Miike s'est souvent intéressé aux minorités, au début de sa carrière, comme les chinois immigrés au Japon avec « Bird people in China » et le film s'y intéresse à travers ces mafieux Chinois et ce flic immigré d'origine Chinoise.
Ce film est un polar japonais où le destin de deux frères s'entrecroise jusqu'à la destruction. L'un est policier à Shinjuku et l'autre est avocat pour un clan de Yakuzas homosexuels après qui court le frère policier.
Le thème n'est pas original et le film est un polar basique. Pourtant pour sa première réalisation on entrevoit les ingrédients qui feront le succès des films de Miike, à savoir des personnages totalement déjantés et une violence dérangeante et toujours présente.

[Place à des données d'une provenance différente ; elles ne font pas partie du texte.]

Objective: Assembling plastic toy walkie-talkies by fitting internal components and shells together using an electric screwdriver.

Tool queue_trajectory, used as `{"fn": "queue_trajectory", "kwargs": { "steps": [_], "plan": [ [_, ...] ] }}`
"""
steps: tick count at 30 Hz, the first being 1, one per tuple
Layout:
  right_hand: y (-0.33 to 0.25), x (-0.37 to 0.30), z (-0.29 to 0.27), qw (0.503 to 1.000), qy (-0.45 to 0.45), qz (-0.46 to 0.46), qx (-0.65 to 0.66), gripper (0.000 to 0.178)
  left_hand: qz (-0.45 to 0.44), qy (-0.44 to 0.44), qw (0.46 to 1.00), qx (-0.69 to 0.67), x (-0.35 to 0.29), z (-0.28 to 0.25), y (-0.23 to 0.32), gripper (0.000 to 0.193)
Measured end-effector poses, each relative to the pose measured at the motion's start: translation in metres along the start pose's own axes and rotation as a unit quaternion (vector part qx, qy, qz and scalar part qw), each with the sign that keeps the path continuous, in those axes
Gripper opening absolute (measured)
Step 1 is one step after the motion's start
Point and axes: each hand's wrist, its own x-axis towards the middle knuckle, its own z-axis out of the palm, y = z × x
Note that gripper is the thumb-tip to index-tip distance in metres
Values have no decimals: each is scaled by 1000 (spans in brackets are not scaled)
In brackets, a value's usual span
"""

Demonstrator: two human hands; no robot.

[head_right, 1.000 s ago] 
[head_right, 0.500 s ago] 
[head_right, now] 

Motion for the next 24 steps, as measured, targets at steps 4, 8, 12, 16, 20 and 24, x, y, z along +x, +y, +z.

Dans ce film, on croise des tueurs de flic homo et exhibitionnistes, les viols sont sauvages et douloureux, les interrogatoires se soldent par des os brisés, la violence y est brutale et réaliste. Shinjuku y est décrit comme un quartier crade et noir, le cadre est posé. Bienvenue dans un polar gay et sans concession.
Si la critique social y est des plus virulente, la question de la nécessité de la violence outrancière dans les films de Miike reviendra forcément. Est-elle gratuite ? Est-elle nécessaire ?
Le thème de l'homosexualité est exploré à travers la filmographie de Miike, il est une des pierres angulaires de son cinéma et même si l'aspect « brut » du film rend moins esthétique son approche, elle n'en reste pas moins puissante. « Big Bang Love, Juvenile A » reprendra quelques années plus tard le thème de l'homosexualité et donnera naissance à un des ses chefs d'œuvres grace à une mise en scène avant gardiste.
Mais pour ce film malgré de nombreuses idées, le scénario reste très basique, et la réalisation est assez atroce. Miike est un réalisateur de vidéos, on n'a pas la sensation de regarder un film mais plutôt un clip d'1H40. L'image est sale, les plans de caméras sont simples et sont loin d'avoir le niveau de maîtrise de ses films les plus récents. Le propos tenu est effleuré mais peine à se faire entendre à cause d'un scénario trop bordélique. Le film est desservi par une rythmique totalement non maîtrisé donnant l'impression au spectateur de s'embourber dans cette histoire. Quand à la direction de la photographie, on repassera.
Malgré quelques idées qui laissent entrevoir son génie, Miike était loin en 1995 d'être le réalisateur de talent qu'il est à l'heure actuelle.